[WHAT YOU NEED TO DO]
When the line containing "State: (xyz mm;" appears in the data below, begin copying there and stop only after the line containing "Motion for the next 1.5".

[DATASET ENTRIES]

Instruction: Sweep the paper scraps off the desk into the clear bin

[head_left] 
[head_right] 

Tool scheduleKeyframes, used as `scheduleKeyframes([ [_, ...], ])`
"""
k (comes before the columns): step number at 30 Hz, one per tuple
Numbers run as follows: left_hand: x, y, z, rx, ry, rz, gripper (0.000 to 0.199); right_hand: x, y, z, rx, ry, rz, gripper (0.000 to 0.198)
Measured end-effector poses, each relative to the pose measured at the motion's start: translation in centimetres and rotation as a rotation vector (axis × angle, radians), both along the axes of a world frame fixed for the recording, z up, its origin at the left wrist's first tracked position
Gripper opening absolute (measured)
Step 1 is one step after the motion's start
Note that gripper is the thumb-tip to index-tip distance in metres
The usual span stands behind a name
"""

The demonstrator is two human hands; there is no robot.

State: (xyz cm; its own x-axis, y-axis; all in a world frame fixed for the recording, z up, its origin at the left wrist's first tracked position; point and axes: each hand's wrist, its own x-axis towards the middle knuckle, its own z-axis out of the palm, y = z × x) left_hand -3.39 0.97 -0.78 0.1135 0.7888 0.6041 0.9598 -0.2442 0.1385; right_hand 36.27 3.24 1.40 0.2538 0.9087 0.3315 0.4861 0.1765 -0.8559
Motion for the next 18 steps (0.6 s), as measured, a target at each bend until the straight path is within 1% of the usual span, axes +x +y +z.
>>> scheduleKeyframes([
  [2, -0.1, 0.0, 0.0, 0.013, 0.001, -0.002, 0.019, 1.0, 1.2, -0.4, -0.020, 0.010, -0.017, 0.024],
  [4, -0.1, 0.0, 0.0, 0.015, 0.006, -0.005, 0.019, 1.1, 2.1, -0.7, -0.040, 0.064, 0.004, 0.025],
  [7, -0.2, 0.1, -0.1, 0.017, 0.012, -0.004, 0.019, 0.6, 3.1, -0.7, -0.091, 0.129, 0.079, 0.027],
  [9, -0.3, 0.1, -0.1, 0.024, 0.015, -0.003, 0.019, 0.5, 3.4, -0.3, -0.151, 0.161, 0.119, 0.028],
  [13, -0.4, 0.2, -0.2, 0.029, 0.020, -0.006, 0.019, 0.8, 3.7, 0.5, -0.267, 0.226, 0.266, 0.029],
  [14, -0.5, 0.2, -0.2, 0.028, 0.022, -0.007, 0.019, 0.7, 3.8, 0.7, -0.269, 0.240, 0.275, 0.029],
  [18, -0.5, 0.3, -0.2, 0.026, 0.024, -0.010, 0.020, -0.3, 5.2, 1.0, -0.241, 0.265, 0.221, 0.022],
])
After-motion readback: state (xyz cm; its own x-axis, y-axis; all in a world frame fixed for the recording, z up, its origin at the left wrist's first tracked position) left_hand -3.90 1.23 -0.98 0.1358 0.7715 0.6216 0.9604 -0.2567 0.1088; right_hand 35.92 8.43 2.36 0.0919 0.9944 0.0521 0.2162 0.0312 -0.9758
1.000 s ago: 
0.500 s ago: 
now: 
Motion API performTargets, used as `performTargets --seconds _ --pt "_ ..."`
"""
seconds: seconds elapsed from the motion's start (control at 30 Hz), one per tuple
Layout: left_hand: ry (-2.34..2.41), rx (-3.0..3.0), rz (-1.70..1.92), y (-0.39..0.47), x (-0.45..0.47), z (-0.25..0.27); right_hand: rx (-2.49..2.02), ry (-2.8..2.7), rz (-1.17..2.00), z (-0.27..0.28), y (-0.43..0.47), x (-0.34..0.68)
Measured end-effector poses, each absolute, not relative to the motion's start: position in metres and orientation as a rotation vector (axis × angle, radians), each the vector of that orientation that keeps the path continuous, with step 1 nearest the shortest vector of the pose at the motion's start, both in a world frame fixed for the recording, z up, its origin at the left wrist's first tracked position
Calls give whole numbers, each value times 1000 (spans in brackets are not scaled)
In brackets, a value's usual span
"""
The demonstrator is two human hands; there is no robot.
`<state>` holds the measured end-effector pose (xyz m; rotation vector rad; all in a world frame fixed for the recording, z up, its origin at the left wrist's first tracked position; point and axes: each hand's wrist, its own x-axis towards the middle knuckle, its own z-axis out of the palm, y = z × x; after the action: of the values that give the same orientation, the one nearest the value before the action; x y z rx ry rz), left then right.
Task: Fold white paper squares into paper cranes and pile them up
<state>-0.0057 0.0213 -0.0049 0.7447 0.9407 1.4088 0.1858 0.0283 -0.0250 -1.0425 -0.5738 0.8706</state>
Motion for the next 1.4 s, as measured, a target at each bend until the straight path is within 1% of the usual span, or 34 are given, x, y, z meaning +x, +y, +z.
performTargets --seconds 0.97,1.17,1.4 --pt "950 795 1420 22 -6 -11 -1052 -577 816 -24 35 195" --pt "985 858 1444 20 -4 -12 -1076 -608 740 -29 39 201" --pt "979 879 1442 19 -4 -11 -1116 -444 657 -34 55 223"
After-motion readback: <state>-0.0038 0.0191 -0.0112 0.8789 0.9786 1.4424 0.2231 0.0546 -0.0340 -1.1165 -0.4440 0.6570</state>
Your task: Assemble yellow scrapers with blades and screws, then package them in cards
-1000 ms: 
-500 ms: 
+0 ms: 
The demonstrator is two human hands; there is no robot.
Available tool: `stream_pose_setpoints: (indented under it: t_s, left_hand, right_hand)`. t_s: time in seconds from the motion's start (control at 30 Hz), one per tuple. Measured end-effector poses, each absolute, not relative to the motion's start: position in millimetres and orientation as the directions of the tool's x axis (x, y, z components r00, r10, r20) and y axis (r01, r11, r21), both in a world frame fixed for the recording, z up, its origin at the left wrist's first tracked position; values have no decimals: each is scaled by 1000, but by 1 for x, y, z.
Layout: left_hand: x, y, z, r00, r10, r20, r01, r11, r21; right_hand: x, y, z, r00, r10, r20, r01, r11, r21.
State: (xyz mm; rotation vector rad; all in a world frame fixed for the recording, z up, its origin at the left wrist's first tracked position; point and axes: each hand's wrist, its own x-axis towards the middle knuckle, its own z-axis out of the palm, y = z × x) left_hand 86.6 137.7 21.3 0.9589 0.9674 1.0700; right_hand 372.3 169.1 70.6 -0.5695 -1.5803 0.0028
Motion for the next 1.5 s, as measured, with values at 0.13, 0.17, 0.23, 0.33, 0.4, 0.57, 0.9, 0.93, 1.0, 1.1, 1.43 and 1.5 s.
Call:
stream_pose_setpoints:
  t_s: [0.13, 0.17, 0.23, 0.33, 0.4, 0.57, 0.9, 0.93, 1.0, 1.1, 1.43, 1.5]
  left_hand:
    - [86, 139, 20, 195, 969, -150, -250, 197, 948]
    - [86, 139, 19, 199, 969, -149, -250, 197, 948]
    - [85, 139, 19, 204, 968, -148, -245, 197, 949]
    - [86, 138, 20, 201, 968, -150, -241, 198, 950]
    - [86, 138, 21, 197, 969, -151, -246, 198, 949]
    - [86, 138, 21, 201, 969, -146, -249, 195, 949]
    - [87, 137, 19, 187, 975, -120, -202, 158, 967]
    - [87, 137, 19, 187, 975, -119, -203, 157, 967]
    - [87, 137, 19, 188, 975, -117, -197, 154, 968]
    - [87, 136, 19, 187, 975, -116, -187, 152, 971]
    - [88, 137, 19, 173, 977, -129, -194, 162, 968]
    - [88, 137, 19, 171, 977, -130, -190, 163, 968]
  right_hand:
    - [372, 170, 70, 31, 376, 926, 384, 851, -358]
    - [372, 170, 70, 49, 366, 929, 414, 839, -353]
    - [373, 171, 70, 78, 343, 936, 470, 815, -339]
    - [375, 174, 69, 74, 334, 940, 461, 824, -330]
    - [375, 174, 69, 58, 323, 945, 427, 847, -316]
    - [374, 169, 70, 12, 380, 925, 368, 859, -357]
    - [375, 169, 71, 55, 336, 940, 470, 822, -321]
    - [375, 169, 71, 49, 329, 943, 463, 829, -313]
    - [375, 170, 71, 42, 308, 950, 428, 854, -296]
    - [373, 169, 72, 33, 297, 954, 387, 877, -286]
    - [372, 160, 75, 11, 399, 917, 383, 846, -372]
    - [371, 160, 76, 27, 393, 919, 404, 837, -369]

[ANSWER TO THE EXERCISE]
State: (xyz mm; rotation vector rad; all in a world frame fixed for the recording, z up, its origin at the left wrist's first tracked position; point and axes: each hand's wrist, its own x-axis towards the middle knuckle, its own z-axis out of the palm, y = z × x) left_hand 86.6 137.7 21.3 0.9589 0.9674 1.0700; right_hand 372.3 169.1 70.6 -0.5695 -1.5803 0.0028
Motion for the next 1.5 s, as measured, with values at 0.13, 0.17, 0.23, 0.33, 0.4, 0.57, 0.9, 0.93, 1.0, 1.1, 1.43 and 1.5 s.

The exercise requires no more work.